Since that first day in November, the college has done all the figuring and it turns out I got more money than they previously expected. Meaning, it's now within reach, but I was still a little bitter and had my mind made up that I would be content to stay at home for college.
So, the whole drive up there I kept telling mysef it was a waste of time, I didn't want to go, I didn't want to want to go there, etc. I told myself over and over again that I was going to hate it.
....Well. Then we pulled onto campus, and the first thing we saw was a sign (not a paper sign; a real, printed metal sign) on the first parking spot, saying it was reserved for guest Shelby.
Right. Guess who bawled.
After that, my resolved faltered. I ended up loving the dorms and I already knew I loved the cafeteria, and I found myself drawn in by all the promise of their unique classes and outdoor, extraciricular programs.

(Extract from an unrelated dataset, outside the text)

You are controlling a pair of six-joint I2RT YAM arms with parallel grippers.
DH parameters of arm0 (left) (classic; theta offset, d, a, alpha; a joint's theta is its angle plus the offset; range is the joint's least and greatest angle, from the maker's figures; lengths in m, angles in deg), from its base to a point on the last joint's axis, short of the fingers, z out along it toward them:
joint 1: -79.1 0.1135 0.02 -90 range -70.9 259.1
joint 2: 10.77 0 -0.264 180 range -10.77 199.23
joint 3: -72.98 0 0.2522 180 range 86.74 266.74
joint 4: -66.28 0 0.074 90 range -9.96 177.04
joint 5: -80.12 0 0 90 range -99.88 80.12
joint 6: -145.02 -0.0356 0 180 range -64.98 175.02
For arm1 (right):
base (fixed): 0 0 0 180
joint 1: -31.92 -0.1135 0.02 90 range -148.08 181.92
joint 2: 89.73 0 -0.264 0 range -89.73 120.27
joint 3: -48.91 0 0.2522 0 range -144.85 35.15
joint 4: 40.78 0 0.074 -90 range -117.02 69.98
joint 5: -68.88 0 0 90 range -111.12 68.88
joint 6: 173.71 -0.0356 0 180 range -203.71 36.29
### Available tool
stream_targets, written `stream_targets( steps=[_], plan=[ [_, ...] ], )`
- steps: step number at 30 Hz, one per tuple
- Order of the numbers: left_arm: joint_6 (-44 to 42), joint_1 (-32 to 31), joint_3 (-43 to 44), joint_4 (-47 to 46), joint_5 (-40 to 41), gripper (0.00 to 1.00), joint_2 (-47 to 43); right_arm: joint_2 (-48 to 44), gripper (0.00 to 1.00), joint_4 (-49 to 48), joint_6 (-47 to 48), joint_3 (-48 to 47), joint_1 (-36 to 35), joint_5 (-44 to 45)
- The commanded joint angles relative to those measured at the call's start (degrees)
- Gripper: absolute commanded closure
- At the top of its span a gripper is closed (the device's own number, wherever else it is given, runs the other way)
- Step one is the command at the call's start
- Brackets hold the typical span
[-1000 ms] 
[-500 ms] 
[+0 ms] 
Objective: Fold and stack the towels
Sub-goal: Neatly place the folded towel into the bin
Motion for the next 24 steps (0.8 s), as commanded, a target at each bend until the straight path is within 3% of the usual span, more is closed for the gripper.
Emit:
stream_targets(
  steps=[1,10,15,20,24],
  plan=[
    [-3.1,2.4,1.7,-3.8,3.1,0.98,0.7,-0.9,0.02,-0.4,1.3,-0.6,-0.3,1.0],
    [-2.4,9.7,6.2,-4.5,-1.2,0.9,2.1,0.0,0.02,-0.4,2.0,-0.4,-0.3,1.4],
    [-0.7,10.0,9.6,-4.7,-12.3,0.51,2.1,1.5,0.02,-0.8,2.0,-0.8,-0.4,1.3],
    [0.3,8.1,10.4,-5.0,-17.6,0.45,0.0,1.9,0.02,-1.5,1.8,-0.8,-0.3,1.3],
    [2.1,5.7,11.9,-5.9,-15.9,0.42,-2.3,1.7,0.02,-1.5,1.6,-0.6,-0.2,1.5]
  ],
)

That said, guess who's going away to college this fall! As a very rooted, very dependent person, I'll admit I'm pretty terrified. I'm socially awkward and don't know how I'm going to survive on my own when I still rely on my mom to pack my lunch for me. But at the same time, I know this is something that I need to do. It'll be good for me, whether I get up there and adjust like I'm sure I will, and even if I don't. It's going to be a learning experience, an it's such a great opportunity.
My dad's out of town, so even though I've called to tell him, I'm not sure how he really feels about it. I know my parents are both proud of me, but I've done my fair share of crying because I know they're going to miss me. I'll miss them too, but for now I'm going to keep reminding myself this is exciting.